Aber es gibt keine sicheren Arbeitsplätze im Kapitalismus, siehe jetzt Ford, Opel. Auch die Arbeitsplätze bei Daimler, Airbus oder im Hamburger Hafen sind nicht sicher. Worauf es jetzt ankommt, ist, daß in den Betrieben die Stammbelegschaften mit ihren Outgesourcten und LeiharbeiterInnen, mit den Prekären an einem Strang ziehen, daß sie gemeinsam den Co-Managern in den eigenen Reihen die Rote Karte zeigen – und daß sie über den betrieblichen Tellerrand schauen und solidarisch sind mit den prekär-Beschäftigten und Bedrohten in hunderten Hamburger Betrieben. Aber das ist wohl noch ein weiter Weg.
Die Streikenden, von denen die allermeisten noch niemals auf einer Demo waren, nahmen teil an der Mieterdemo, einer von ihnen sprach über ihre Betriebssituation. Wenn man das politisch einordnen will: Stadtteilkämpfe und Betriebskämpfe kommen zusammen. Und sie gehören zusammen.
Heute am Mittwochmittag, kamen zwei Kollegen aus Bad Münster, vom Schulungsheim der IG BCE. Was sie brachten? Eine riesige Torte mit der Inschrift: Ihr packt das!

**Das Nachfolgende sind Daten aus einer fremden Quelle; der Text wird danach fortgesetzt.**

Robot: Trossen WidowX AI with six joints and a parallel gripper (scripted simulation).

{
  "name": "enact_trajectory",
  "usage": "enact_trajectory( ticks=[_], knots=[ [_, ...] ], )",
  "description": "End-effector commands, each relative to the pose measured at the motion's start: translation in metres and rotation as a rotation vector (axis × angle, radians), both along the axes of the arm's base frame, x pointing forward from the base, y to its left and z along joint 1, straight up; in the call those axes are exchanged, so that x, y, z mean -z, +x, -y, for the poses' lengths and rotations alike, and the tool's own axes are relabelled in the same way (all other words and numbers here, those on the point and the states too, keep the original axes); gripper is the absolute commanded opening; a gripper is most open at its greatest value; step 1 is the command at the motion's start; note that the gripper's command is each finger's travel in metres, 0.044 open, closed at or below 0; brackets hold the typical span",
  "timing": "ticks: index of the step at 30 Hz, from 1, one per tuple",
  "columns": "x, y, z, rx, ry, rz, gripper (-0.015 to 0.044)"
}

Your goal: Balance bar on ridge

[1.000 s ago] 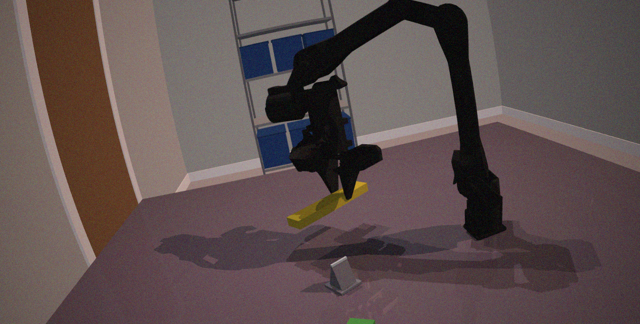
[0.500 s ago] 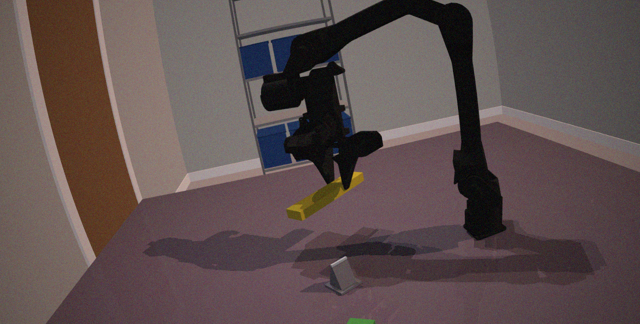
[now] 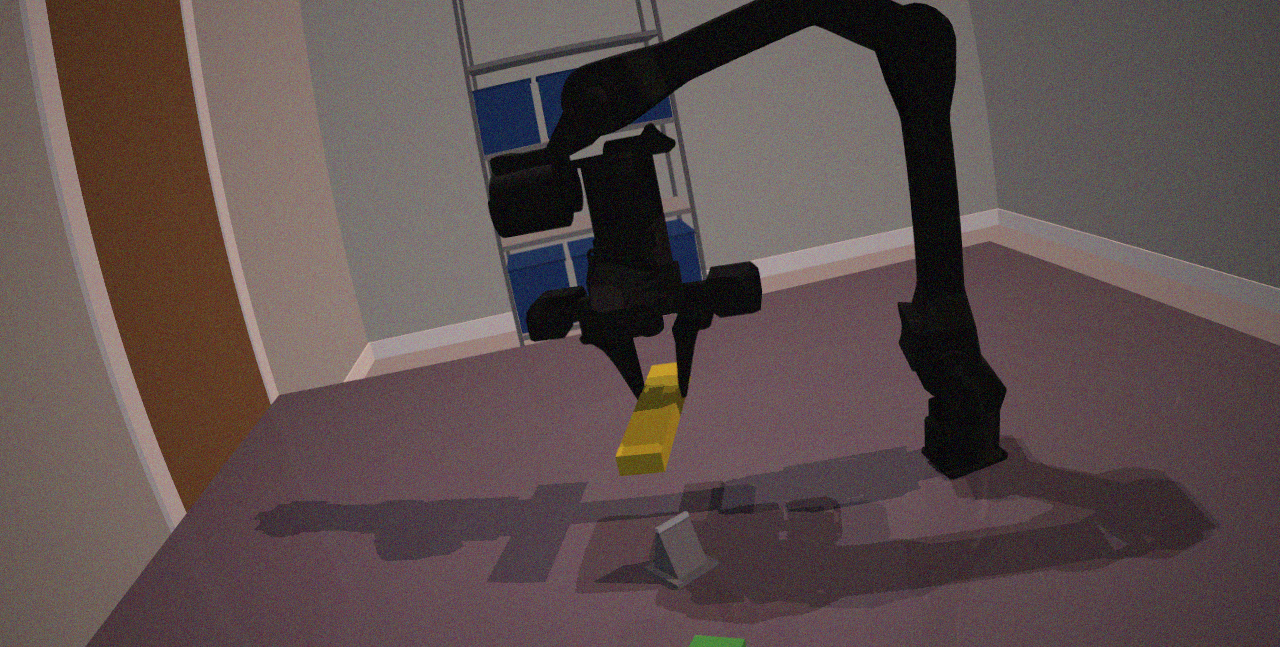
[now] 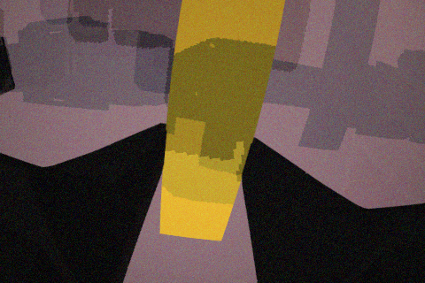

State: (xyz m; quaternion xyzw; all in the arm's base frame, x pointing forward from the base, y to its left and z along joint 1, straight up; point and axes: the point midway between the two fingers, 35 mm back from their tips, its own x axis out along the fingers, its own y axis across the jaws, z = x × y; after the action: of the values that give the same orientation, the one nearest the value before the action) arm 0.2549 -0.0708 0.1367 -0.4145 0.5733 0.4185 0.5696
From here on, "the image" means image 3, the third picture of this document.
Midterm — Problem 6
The yellow bar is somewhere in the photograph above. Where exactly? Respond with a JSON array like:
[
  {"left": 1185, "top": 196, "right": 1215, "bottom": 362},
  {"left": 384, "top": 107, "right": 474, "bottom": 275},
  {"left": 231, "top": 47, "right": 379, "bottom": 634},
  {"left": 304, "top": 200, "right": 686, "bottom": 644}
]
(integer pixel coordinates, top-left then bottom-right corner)
[{"left": 616, "top": 363, "right": 685, "bottom": 477}]

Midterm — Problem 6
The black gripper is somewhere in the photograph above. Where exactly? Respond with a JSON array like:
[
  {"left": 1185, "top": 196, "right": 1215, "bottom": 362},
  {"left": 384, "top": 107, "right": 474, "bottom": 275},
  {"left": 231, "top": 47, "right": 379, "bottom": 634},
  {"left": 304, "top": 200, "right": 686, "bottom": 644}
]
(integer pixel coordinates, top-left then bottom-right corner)
[{"left": 526, "top": 210, "right": 762, "bottom": 398}]

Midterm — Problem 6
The green rectangular block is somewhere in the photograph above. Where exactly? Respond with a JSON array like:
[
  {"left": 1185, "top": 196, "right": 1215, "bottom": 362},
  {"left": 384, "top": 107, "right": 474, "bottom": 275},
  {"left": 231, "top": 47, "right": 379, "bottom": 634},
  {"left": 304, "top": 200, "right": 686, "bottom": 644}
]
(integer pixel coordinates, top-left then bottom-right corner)
[{"left": 689, "top": 635, "right": 746, "bottom": 647}]

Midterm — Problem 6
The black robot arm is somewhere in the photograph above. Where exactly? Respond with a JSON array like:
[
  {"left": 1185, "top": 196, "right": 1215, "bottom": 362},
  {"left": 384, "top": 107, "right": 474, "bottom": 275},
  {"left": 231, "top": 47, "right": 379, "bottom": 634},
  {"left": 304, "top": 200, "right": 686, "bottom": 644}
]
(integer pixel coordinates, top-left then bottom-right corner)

Und für die Streikkasse: 800 Euro!
Aus Hannover von der Firma Conti waren drei Betriebsräte angereist, um ihre kämpfenden KollegInnen kennenzulernen.
Morgens waren 20 Streikende ins Rathaus eingeladen zur Fraktion der Linkspartei. Man saß in einer großen Runde. Es gabe eine Soli-Erklärung und eine gute Bewirtung mit lecker belegten Brötchen. Ja, streiken ist schöner!
Heute Abend ist dann der große Laternenumzug, der Rundgang durch den Stadtteil. Danach gibt es dann „leckeres Essen“ wie versprochen und die riesige Torte als Nachtisch.